We ended up in Tallinn after a short stop in Sweden for family reasons. We went from Barcelona to Sweden and therefore we could take one of the night boats, a.k.a party boats, over to Estonia. We have been in Tallinn before in 2014, before we departed on our big journey, so it was familiar grounds to walk on for us.
We had important things to do here, but we also wanted to explore the city, so we used our favorite web site, Atlas Obscura, to find interesting and unexpected places to see here. That is how we ended up at the oldest pharmacy still operating in Europe. 


Vi hamnade i Tallinn efter ett kort stopp i Sverige av familjeskäl. Vi åkte från Barcelona till Sverige och därför kunde vi ta en av nattbåtarna, a.k.a festbåtarna, till Estland. Vi har varit i Tallinn en gång förut år 2014, innan vi påbörjade vår stora resa, så det var välbekanta marker att promenera på för oss.
Vi hade viktiga saker att göra här, men vi ville också utforska staden, så vi använde vår favoritwebbplats, Atlas Obscura, för att hitta intressanta och oväntade platser att se här.
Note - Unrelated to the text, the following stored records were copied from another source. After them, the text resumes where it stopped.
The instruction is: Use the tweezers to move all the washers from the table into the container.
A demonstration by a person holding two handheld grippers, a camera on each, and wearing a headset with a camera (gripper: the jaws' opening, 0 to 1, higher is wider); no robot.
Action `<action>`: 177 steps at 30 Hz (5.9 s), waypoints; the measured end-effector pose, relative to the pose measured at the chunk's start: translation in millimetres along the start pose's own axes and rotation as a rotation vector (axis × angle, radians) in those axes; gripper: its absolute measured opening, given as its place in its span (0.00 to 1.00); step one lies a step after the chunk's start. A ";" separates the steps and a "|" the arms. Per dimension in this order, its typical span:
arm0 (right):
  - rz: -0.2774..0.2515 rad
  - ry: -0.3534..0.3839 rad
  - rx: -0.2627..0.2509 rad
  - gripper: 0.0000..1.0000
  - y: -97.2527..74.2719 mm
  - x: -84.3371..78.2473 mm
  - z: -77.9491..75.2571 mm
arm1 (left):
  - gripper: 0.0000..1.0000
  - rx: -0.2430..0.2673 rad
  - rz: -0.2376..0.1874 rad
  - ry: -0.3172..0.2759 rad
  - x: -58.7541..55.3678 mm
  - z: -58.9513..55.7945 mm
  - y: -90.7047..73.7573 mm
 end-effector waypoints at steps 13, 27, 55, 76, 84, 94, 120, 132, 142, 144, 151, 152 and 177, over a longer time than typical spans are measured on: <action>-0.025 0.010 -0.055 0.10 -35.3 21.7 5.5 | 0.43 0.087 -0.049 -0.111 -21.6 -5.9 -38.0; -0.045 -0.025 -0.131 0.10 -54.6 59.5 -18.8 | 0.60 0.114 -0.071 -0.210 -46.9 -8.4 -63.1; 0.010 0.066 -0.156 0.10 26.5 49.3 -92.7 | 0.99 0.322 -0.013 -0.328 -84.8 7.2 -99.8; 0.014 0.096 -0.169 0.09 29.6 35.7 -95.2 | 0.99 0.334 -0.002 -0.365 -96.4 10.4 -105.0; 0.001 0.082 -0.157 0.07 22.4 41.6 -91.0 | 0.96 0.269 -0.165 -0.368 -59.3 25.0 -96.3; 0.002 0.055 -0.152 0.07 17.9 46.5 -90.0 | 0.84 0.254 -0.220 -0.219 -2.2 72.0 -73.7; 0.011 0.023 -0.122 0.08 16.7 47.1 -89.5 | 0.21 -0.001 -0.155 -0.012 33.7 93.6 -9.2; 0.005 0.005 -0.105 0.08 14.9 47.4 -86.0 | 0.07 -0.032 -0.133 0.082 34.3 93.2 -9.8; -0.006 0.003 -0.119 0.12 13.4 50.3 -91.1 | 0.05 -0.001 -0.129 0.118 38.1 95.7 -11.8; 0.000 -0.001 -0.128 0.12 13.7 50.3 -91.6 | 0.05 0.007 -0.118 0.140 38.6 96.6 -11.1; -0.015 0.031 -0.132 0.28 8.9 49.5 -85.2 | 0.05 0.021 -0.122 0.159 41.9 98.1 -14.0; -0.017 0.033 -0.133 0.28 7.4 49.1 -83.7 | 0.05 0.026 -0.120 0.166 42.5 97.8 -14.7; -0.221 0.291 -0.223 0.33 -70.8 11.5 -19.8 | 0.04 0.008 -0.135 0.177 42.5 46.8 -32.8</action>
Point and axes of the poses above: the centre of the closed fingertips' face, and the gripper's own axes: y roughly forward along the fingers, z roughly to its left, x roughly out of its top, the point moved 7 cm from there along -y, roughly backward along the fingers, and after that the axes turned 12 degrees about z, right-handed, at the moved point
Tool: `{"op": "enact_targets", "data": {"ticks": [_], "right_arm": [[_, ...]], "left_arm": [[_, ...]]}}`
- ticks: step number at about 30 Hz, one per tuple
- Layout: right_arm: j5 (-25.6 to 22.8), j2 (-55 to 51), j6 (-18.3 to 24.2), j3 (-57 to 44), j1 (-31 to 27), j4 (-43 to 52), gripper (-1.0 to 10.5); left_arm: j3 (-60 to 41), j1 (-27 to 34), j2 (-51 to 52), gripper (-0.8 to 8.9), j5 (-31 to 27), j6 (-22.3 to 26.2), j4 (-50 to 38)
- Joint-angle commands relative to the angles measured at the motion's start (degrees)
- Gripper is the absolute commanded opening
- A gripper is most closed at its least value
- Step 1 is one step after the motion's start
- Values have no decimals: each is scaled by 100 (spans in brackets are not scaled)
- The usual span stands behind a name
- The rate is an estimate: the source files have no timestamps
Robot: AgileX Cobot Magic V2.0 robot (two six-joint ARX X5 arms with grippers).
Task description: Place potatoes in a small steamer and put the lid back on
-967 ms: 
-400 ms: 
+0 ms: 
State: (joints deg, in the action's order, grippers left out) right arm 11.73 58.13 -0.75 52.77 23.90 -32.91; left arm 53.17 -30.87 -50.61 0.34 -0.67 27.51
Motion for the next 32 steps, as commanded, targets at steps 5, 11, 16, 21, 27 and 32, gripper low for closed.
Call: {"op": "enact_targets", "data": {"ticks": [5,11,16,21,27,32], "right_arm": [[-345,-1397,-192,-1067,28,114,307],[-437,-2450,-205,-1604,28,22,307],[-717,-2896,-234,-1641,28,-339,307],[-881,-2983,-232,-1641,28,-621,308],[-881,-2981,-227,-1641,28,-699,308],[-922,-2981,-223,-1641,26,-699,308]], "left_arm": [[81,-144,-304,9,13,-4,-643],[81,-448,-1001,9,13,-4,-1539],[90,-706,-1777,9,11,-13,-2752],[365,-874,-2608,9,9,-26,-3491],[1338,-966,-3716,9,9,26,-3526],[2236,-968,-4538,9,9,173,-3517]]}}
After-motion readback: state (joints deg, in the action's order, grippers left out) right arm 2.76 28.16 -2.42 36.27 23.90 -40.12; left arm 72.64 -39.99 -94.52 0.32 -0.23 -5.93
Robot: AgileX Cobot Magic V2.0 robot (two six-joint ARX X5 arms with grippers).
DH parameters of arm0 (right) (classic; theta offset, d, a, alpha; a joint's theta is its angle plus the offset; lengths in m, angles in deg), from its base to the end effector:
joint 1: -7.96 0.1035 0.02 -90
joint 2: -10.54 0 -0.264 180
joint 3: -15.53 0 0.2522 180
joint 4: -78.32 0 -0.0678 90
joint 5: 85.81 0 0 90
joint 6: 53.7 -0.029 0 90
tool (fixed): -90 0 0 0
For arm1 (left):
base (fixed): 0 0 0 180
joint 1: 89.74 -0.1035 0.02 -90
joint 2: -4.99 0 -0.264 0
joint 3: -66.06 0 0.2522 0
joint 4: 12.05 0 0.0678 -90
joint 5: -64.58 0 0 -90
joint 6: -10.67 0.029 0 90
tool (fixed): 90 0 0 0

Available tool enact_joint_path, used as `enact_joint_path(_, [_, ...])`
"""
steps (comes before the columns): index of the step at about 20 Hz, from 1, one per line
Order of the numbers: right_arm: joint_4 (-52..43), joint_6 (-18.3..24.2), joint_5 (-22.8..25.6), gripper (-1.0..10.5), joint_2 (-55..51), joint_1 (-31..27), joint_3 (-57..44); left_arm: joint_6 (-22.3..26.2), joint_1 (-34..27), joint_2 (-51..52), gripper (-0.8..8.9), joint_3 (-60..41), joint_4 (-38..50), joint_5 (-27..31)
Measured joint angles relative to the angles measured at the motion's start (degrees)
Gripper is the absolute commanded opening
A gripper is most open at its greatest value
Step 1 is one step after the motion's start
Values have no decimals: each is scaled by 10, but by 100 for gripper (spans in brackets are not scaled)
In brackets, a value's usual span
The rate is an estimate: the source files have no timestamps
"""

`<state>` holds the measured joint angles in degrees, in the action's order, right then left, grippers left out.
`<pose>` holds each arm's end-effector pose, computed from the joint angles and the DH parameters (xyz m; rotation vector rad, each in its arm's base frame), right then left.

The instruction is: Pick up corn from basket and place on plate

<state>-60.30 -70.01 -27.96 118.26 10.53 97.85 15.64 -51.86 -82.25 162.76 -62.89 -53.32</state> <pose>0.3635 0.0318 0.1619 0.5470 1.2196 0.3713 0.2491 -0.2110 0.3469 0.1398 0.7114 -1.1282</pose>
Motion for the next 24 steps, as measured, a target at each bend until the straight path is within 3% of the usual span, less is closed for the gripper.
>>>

Det var därför vi hamnade på det äldsta apoteket, som fortfarande är öppet, i Europa.

We took the Tallink boat “Baltic Queen” from Stockholm to Tallinn. One night sleeping on the Baltic Sea before arriving to Estonia.

Tallinn greeted us with immense fog and we could barely see land while approaching Tallinn.

We spent our first morning eating breakfast at Reval Café – Reval is the old name of Tallinn.

We walked passed the Opera in Tallinn on our way to our accommodation and they had suitable parking barriers. Ulrika got sick during our travel to Estonia so we didn’t do much the first couple of days here in Tallinn.

A few days later a pregnant Ulrika felt better, and the weather had gone from rain and snow to sunshine, so we took our first short walk around town and visited the oldest pharmacy in Europe and Tallinn’s oldest Café.

We found this sign while walking to old town of Tallinn. There is a public wifi available in town, which only works during certain hours of the day. The public transportation system in Tallinn is easy to figure out and cheap.

We got to old town and now it was time to find the Raeapteek pharmacy museum. We had found the museum through our favorite web site, Atlas Obscura.

The Raeapteek has been in business in the same house located at the corner of the town hall square since the early 15th century.

The oldest records of the Raeapteek found state that the Raeapteek was already on its third owner in 1422 and historians think that the opening year of the pharmacy was around the year 1415.

Today the Pharmacy is still in business, but it is also a museum that you can enter for free to learn about its history.

A movie, English subtitles can be chosen, about its history is well worth your time in the pharmacy.

The Burchart family is the people associated with the pharmacy’s history. The family had the business for over 325 years, spanning over 10 generations, from around 1582 to 1911.
Around 1580, the Hungarian Johann Burchart moved to Tallinn and he got the chance to lease the pharmacy. He started the family tradition of giving the first-born son the name “Johann” and the first-born son was expected to carry on the family business.

Johann Burchart the IV could finally purchase the pharmacy from the city council In 1688. The Burchart’s family pharmacy business came to an end in the 1890 when the last male heir of the family, named Johann X Burchart, died and his sisters sold the pharmacy in 1911 to a C.R. Lehbert.

Sadly for C.R. Lehbert, communists entered Estonia and the pharmacy was nationalized in 1944 when the Soviet Union re-occupied Estonia.

The pharmacy has had a interesting history of products for purchase.
Customer have been able to buy mummy juice (powder made of oversea mummies mixed with liquid), blood-sucking leeches, burnt hedgehogs powder, burnt bees, bat powder, snakeskin potion and unicorn horn powder for treatment of their illnesses through out medieval times.

With “modern” times came modern medicines.

The Raeapteek is conveniently placed right at Town hall Square, where restaurants have their outdoor seating area. Not so much tourists now, which we like.

The town hall in Tallinn was built right next to what was then the market square and the building was completed in 1404. Today the market square is called the town hall square.

We (or Ulrika) had to rest, so we ended up at Tallinn’s oldest operating café, the Maiasmokk café.

The café has been in the same location since 1864 and the interior has remained unchanged for almost a century.

We ended Ulrika’s first day out of the apartment with an estonian cinnamon roll bun and some kind of coffee cake. We were glad that Ulrika now felt better, because we had things to do here in Tallinn.